EXERCISE:
Repeat everything in the listing below. Keep each line exact.
Content starts
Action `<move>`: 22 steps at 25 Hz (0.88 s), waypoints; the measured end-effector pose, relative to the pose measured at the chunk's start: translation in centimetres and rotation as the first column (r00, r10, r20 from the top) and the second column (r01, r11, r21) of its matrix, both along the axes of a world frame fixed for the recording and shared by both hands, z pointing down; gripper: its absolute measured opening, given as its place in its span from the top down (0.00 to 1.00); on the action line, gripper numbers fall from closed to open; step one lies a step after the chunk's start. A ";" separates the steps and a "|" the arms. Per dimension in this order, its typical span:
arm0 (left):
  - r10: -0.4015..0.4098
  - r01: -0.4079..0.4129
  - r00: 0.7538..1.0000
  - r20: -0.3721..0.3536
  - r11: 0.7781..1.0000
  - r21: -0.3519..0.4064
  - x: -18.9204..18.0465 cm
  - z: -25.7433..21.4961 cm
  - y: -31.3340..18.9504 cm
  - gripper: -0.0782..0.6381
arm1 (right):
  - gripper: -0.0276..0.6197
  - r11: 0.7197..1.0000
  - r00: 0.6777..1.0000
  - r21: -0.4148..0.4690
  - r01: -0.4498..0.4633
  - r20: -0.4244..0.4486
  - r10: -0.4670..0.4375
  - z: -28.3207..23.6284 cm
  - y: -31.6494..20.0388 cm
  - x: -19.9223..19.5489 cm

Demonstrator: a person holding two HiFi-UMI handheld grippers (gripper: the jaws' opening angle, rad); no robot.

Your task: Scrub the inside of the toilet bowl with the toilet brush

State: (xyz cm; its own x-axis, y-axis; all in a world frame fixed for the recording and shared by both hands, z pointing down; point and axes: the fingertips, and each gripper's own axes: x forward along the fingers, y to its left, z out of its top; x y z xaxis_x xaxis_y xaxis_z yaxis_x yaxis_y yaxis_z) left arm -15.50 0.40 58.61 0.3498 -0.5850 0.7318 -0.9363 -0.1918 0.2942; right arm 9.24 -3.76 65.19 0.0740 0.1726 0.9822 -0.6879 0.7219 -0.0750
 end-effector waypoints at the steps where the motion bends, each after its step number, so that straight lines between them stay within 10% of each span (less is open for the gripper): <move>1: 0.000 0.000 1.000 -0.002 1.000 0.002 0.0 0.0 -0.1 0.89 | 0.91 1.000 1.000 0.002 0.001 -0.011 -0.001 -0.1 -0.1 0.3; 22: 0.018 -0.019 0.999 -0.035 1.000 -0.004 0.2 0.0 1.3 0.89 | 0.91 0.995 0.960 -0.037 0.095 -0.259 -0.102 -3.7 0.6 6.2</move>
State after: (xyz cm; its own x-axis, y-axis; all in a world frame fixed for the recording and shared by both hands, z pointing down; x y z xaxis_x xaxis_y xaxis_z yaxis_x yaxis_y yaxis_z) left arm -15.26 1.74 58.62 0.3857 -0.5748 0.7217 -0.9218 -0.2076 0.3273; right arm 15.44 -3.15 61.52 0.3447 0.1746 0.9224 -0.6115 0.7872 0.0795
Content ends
TASK ANSWER:
Action `<move>`: 22 steps at 25 Hz (0.88 s), waypoints; the measured end-effector pose, relative to the pose measured at the chunk's start: translation in centimetres and rotation as the first column (r00, r10, r20 from the top) and the second column (r01, r11, r21) of its matrix, both along the axes of a world frame fixed for the recording and shared by both hands, z pointing down; gripper: its absolute measured opening, given as its place in its span from the top down (0.00 to 1.00); on the action line, gripper numbers fall from closed to open; step one lies a step after the chunk's start. A ";" separates the steps and a "|" the arms. Per dimension in this order, its typical span:
arm0 (left):
  - r10: -0.4015..0.4098
  - r01: -0.4079..0.4129
  - r00: 0.7538..1.0000
  - r20: -0.3721..0.3536
  - r11: 0.7781..1.0000
  - r21: -0.3519..0.4064
  - x: -18.9204..18.0465 cm
  - z: -25.7433..21.4961 cm
  - y: -31.3340..18.9504 cm
  - gripper: -0.0782..0.6381
arm1 (right):
  - gripper: -0.0276..0.6197
  - r11: 0.7197..1.0000
  - r00: 0.6777..1.0000
  - r21: -0.4148..0.4690
  - r01: -0.4498..0.4633
  - r20: -0.4244..0.4486
  - r10: -0.4670..0.4375
  - z: -28.3207..23.6284 cm
  - y: -31.6494..20.0388 cm
  - x: -19.9223..19.5489 cm

Demonstrator: a person holding two HiFi-UMI handheld grippers (gripper: the jaws' opening angle, rad); no robot.

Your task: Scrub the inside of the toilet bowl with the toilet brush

State: (xyz cm; its own x-axis, y-axis; all in a world frame fixed for the recording and shared by both hands, z pointing down; point and axes: the fingertips, and each gripper's own axes: x forward along the fingers, y to its left, z out of its top; x y z xaxis_x xaxis_y xaxis_z yaxis_x yaxis_y yaxis_z) left arm -15.50 0.40 58.61 0.3498 -0.5850 0.7318 -0.9363 -0.1918 0.2942; right arm 9.24 -3.76 65.19 0.0740 0.1726 0.9822 -0.6879 0.7219 -0.0750
 end-effector waypoints at the steps where the motion bends, each after its step number, so that straight lines between them stay within 10% of each span (less is open for the gripper): <move>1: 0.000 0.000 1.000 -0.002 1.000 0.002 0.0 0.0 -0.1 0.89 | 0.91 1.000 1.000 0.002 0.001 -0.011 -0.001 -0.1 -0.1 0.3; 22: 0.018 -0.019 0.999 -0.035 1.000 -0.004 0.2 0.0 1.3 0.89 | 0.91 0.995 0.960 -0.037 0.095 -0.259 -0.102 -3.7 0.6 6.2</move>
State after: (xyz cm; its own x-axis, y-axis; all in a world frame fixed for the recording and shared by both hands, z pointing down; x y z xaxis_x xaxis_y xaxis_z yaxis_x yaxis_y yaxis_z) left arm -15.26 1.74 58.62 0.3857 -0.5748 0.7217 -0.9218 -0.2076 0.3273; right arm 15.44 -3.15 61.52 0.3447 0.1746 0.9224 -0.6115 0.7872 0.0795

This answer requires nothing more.